HOW TO COMPLETE THIS TASK: If pictures appear in the lines below, skip them and copy exactly the lines from the one containing "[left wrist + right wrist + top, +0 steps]" through the one containing "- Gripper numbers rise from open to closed", and nothing else.

>>>

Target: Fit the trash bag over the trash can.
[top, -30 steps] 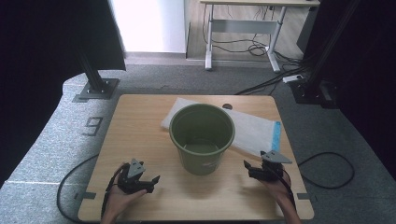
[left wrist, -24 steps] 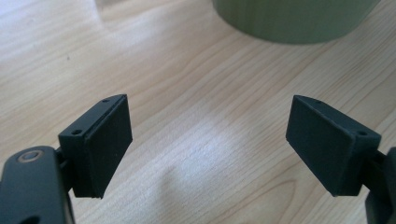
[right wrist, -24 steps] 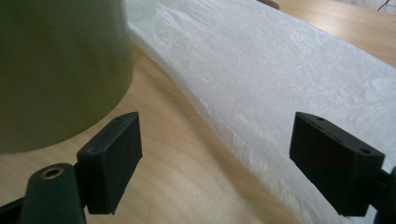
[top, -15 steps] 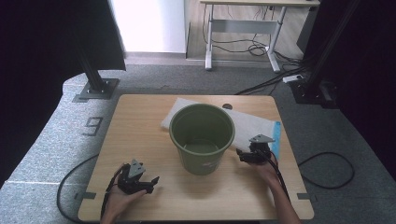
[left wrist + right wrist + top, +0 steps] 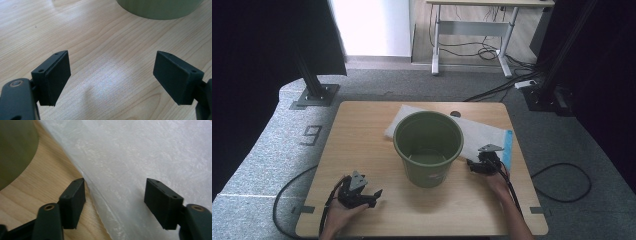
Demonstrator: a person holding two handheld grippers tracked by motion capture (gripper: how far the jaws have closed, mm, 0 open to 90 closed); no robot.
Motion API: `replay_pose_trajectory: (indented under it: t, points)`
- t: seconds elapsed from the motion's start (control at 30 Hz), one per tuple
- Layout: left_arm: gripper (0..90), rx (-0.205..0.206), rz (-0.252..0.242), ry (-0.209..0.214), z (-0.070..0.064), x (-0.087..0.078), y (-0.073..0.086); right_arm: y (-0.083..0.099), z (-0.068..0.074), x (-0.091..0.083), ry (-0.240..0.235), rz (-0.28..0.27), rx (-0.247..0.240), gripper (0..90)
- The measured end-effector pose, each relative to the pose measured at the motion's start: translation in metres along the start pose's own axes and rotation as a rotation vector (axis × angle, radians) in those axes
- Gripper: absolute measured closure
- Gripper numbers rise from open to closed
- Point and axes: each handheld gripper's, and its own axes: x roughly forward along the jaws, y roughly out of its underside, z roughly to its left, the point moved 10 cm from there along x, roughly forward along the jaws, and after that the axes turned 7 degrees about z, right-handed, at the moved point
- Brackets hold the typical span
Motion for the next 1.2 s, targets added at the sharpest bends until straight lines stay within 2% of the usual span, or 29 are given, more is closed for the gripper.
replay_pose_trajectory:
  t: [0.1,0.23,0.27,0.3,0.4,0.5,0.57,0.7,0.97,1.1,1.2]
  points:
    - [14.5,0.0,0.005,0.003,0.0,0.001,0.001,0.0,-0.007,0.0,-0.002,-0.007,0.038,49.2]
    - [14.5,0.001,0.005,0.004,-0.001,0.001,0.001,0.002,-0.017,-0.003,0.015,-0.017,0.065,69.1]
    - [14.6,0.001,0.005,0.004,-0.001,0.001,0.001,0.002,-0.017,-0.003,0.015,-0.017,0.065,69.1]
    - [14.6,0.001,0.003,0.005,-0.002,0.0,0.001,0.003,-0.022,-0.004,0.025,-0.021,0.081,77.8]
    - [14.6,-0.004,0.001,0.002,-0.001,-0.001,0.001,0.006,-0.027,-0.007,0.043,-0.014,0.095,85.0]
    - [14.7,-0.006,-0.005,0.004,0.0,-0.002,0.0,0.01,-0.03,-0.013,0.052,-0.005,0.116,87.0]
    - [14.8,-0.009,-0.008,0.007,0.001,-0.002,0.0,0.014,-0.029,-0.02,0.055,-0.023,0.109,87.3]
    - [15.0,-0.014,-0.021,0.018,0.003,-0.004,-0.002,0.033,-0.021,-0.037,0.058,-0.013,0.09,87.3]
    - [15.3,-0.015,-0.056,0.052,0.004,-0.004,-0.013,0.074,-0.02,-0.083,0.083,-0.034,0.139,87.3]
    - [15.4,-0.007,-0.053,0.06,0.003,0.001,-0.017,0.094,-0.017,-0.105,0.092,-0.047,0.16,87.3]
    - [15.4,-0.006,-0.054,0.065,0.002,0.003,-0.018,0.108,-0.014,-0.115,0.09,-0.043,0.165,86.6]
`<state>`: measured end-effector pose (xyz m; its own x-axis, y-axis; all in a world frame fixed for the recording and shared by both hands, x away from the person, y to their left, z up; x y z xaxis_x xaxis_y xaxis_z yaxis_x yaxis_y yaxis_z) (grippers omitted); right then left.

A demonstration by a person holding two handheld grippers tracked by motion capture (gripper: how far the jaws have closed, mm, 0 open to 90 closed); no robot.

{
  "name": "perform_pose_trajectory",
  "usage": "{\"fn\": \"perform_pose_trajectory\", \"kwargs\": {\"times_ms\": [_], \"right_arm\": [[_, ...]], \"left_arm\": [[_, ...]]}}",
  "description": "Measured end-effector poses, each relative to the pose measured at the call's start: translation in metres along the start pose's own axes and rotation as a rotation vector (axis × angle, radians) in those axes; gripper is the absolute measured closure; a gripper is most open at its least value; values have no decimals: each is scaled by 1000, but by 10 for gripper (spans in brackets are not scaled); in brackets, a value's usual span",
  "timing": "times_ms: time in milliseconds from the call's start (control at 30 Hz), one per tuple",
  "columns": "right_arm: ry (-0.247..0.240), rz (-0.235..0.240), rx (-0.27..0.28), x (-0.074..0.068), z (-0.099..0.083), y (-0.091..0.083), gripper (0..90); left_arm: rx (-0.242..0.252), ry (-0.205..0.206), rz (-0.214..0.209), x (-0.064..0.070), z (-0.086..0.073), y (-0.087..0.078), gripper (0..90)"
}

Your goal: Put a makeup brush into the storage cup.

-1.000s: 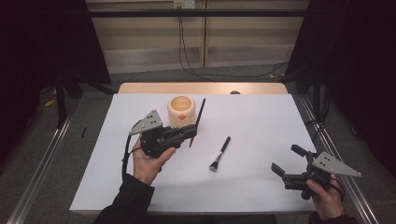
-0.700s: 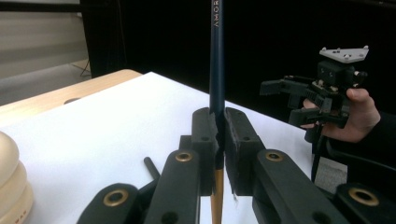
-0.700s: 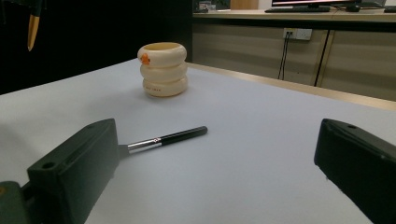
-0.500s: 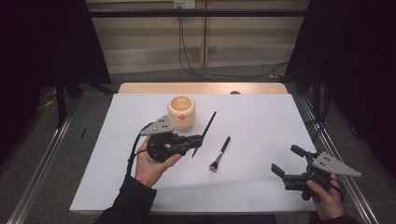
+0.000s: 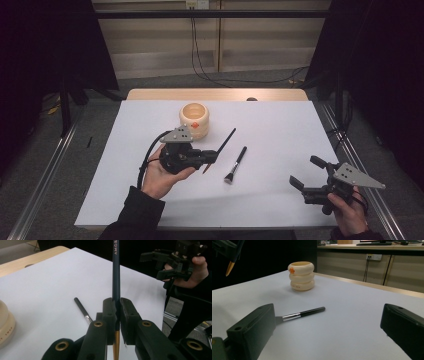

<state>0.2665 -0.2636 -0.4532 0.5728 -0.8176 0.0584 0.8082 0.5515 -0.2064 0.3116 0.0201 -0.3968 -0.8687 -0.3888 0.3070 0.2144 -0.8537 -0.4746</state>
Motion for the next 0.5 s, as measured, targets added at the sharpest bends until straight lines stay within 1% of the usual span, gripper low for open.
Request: {"fn": "perform_pose_trajectory", "kwargs": {"times_ms": [67, 167, 233, 267, 300, 333, 400, 433, 467, 500], "right_arm": [[-8, 9, -2, -1, 0, 0, 0], [-15, 13, -2, -2, 0, 1, 0], [-13, 12, -2, -2, 0, 1, 0], [-13, 12, -2, -2, 0, 1, 0], [-12, 14, 1, -2, 0, 1, 0], [-16, 16, -3, -2, 0, 1, 0], [-21, 24, -2, -3, 0, 2, 5], [-21, 24, -2, -3, 0, 2, 5], [-20, 37, -6, -5, 0, 1, 11], [-14, 39, -10, -6, -1, 0, 12]], "left_arm": [[-16, 12, 10, -1, 0, 1, 835], [-43, 19, 10, 0, 0, 1, 835], [-61, 13, 15, -1, 0, 3, 835], [-61, 13, 15, -1, 0, 3, 835], [-67, 13, 22, -3, 0, 5, 835], [-87, 17, 32, -5, 0, 6, 835], [-92, 13, 39, -6, 1, 9, 835], [-105, 15, 39, -7, -1, 11, 835], [-106, 14, 35, -6, -4, 14, 835], [-118, 11, 33, -5, -7, 17, 836]]}}
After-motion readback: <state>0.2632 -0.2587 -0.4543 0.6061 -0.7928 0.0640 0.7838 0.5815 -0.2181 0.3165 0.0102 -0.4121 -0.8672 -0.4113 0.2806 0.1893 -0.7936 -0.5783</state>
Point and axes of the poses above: each handheld gripper's, and its own axes: y roughly forward along the jaws, z roughly out of its top, x roughly to its right, the point moved 9 cm from there along y, roughly forward along the jaws, and after that the axes turned 7 degrees about -y, right-handed, at the moved point
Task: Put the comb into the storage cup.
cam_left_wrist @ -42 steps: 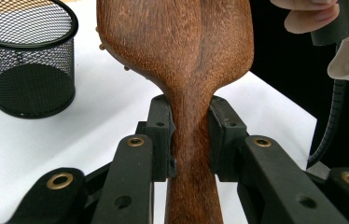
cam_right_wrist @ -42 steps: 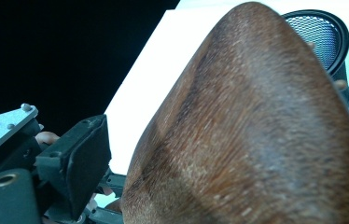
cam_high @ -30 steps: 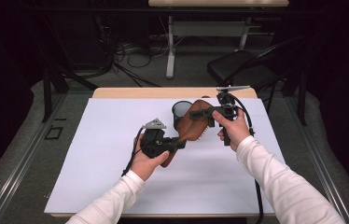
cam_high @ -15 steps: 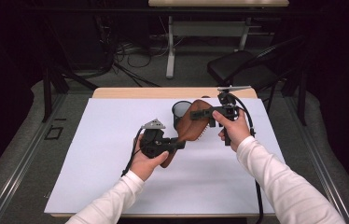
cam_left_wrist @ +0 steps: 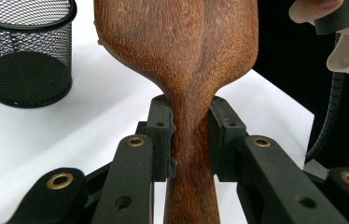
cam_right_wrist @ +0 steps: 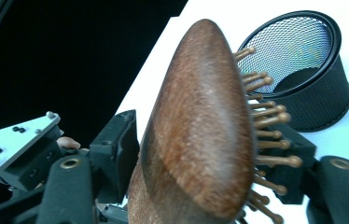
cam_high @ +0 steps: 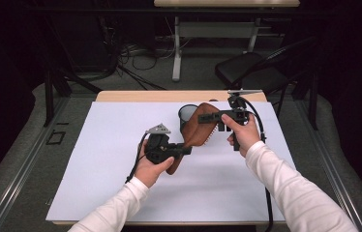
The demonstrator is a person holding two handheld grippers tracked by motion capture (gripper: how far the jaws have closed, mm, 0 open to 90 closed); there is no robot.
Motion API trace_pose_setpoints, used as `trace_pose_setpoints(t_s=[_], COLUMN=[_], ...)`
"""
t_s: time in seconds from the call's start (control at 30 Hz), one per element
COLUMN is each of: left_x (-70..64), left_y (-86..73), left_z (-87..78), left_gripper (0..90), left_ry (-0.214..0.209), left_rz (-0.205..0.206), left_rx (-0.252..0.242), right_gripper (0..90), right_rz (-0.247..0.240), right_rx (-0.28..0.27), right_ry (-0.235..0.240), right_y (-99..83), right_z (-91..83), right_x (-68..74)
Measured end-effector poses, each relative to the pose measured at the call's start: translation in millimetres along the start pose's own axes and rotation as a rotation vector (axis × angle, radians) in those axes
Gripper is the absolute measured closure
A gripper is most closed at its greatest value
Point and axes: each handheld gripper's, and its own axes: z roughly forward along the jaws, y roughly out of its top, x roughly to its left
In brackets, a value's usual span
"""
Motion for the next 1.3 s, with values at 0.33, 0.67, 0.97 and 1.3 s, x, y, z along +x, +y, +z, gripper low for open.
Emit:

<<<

ANSWER FOR THE TASK:
[left wrist + right wrist + top, +0 steps] 
Demonstrator: a person holding two handheld grippers tracked by motion capture (gripper: how far the jaws have closed, mm, 0 open to 90 closed); no robot.
Motion API: `replay_pose_trajectory: (indented under it: t, points)`
- t: seconds elapsed from the motion's start (control at 30 Hz), one per tuple
- Layout: left_arm: gripper (0..90), rx (-0.205..0.206), rz (-0.252..0.242), ry (-0.209..0.214), z (-0.070..0.064), x (-0.087..0.078), y (-0.073..0.086); right_arm: y (-0.083..0.099), z (-0.068..0.074), x (-0.091..0.083), ry (-0.240..0.235), rz (-0.28..0.27), rx (-0.247..0.240), gripper (0..90)
- The measured end-effector pose, each relative to the pose measured at the motion's start: translation in metres along the start pose's own axes and rotation as a rotation vector (axis × angle, radians) in those axes
- Gripper: absolute measured closure
- Gripper numbers rise from open to closed

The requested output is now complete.